PROMPT: Please write out every line of the listing without alteration, but omit the images.

PROVIDED MATERIAL:
● ● ● ● ●

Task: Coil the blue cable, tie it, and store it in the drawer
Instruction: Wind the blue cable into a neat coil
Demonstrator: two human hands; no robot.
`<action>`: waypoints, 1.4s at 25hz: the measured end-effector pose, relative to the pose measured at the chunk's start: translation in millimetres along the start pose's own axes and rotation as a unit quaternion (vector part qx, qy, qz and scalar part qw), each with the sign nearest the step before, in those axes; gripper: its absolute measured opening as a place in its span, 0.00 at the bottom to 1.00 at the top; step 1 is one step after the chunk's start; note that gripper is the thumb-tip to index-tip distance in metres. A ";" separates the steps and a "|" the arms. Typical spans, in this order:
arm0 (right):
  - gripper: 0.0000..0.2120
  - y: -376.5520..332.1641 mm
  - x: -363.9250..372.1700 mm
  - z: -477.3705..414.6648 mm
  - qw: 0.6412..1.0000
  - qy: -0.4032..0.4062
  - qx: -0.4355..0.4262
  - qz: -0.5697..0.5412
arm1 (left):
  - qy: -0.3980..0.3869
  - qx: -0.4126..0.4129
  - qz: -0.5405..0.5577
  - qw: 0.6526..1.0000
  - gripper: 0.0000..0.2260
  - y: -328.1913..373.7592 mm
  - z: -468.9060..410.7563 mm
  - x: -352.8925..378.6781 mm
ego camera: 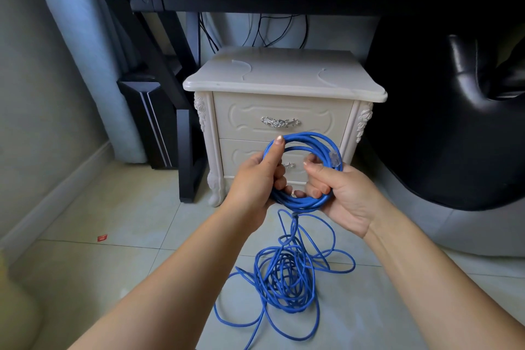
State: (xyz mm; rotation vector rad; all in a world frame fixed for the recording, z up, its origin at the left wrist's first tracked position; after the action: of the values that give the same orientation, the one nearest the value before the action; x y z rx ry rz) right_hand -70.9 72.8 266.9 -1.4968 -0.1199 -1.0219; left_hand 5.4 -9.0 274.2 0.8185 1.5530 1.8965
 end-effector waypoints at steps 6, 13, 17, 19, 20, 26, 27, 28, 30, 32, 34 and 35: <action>0.10 -10.9 -7.8 1.2 0.955 0.045 -0.038 0.290 | -0.101 0.061 -0.236 0.965 0.14 19.5 1.3 4.0; 0.12 -13.9 17.8 5.5 0.860 0.017 -0.089 0.503 | -0.073 0.177 -0.502 0.844 0.18 26.6 7.8 30.7; 0.06 -15.8 0.2 0.9 0.880 0.017 -0.059 0.471 | 0.022 0.168 -0.351 0.921 0.17 43.6 3.0 0.4; 0.08 -3.3 -10.9 2.7 0.871 -0.005 0.004 0.492 | 0.062 0.139 -0.290 0.945 0.19 40.9 -1.0 -19.6; 0.10 0.4 -13.5 4.2 0.871 -0.010 0.019 0.492 | 0.077 0.124 -0.267 0.953 0.19 38.7 -2.3 -27.2; 0.12 -31.5 2.3 7.7 0.901 0.054 -0.100 0.418 | 0.173 0.091 -0.128 0.972 0.18 37.9 -3.7 -49.1; 0.11 -27.2 2.2 6.7 0.919 0.053 -0.085 0.380 | 0.189 0.083 -0.113 0.972 0.18 36.1 -1.9 -50.0; 0.10 -18.2 2.6 5.6 0.935 0.046 -0.060 0.346 | 0.203 0.075 -0.098 0.971 0.18 33.5 0.1 -50.4; 0.08 1.7 0.7 2.5 0.950 0.046 -0.019 0.307 | 0.225 0.057 -0.062 0.971 0.18 26.1 3.5 -49.1; 0.09 7.9 -5.5 0.6 0.958 0.084 -0.020 0.272 | 0.234 0.038 -0.022 0.971 0.18 18.8 5.3 -45.0; 0.11 1.8 -12.2 2.1 0.971 0.124 -0.047 0.200 | 0.197 0.026 0.012 0.980 0.18 10.1 4.2 -31.6; 0.11 -1.7 -13.7 3.9 0.977 0.133 -0.056 0.155 | 0.162 0.022 0.018 0.986 0.18 7.0 3.8 -22.9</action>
State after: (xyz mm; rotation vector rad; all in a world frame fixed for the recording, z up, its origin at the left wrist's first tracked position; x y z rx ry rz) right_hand -78.1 83.1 260.0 -1.4106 0.3569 -0.9761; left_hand 23.2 -24.8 279.1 0.5786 1.7869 2.1092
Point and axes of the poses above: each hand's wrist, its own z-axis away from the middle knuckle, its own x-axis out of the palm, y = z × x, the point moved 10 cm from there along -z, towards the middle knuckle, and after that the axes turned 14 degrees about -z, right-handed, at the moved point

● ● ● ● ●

WRITTEN SOLUTION:
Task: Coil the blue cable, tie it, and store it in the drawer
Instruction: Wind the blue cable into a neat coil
Demonstrator: two human hands; no robot.
`<action>`: waypoints, 1.4s at 25hz: the measured end-effector pose, relative to the pose measured at the chunk's start: translation in millimetres along the start pose's own axes and rotation as a unit quaternion (vector part qx, qy, qz and scalar part qw), each with the sign nearest the step before, in those axes; gripper: its absolute measured opening as a place in its span, 0.00 at the bottom to 1.00 at the top; step 1 is one step after the chunk's start; note that gripper is the thumb-tip to index-tip distance in metres. A ";" separates the steps and a "|" the arms. Typical spans, in this order:
arm0 (right):
  - gripper: 0.0000..0.2120
  - y: -376.5520..332.1641 mm
  - x: -363.9250..372.1700 mm
  - z: -477.3705..414.6648 mm
  - qw: 0.6412..1.0000
  - qy: -0.4032..0.4062
  - qx: -0.4355..0.4262
  - qz: -0.5697..0.5412
arm1 (left):
  - qy: -0.3980..0.3869
  - qx: -0.4126..0.4129
  - qz: -0.5405..0.5577
  - qw: 0.6526..1.0000
  - gripper: 0.0000..0.2260
  - y: -328.1913..373.7592 mm
  - z: -468.9060..410.7563 mm
  - x: -352.8925..378.6781 mm
ego camera: 
State: (xyz mm; rotation vector rad; all in a world frame fixed for the recording, z up, its origin at the left wrist's first tracked position; after the action: of the values that give the same orientation, the one nearest the value before the action; x y z rx ry rz) right_hand -70.9 72.8 266.9 -1.4968 -0.1199 -1.0219; left_hand 5.4 -9.0 274.2 0.8185 1.5530 1.8965
 end-effector waypoints at steps 6, 13, 17, 19, 20, 26, 27, 28, 30, 32, 34 and 35: <action>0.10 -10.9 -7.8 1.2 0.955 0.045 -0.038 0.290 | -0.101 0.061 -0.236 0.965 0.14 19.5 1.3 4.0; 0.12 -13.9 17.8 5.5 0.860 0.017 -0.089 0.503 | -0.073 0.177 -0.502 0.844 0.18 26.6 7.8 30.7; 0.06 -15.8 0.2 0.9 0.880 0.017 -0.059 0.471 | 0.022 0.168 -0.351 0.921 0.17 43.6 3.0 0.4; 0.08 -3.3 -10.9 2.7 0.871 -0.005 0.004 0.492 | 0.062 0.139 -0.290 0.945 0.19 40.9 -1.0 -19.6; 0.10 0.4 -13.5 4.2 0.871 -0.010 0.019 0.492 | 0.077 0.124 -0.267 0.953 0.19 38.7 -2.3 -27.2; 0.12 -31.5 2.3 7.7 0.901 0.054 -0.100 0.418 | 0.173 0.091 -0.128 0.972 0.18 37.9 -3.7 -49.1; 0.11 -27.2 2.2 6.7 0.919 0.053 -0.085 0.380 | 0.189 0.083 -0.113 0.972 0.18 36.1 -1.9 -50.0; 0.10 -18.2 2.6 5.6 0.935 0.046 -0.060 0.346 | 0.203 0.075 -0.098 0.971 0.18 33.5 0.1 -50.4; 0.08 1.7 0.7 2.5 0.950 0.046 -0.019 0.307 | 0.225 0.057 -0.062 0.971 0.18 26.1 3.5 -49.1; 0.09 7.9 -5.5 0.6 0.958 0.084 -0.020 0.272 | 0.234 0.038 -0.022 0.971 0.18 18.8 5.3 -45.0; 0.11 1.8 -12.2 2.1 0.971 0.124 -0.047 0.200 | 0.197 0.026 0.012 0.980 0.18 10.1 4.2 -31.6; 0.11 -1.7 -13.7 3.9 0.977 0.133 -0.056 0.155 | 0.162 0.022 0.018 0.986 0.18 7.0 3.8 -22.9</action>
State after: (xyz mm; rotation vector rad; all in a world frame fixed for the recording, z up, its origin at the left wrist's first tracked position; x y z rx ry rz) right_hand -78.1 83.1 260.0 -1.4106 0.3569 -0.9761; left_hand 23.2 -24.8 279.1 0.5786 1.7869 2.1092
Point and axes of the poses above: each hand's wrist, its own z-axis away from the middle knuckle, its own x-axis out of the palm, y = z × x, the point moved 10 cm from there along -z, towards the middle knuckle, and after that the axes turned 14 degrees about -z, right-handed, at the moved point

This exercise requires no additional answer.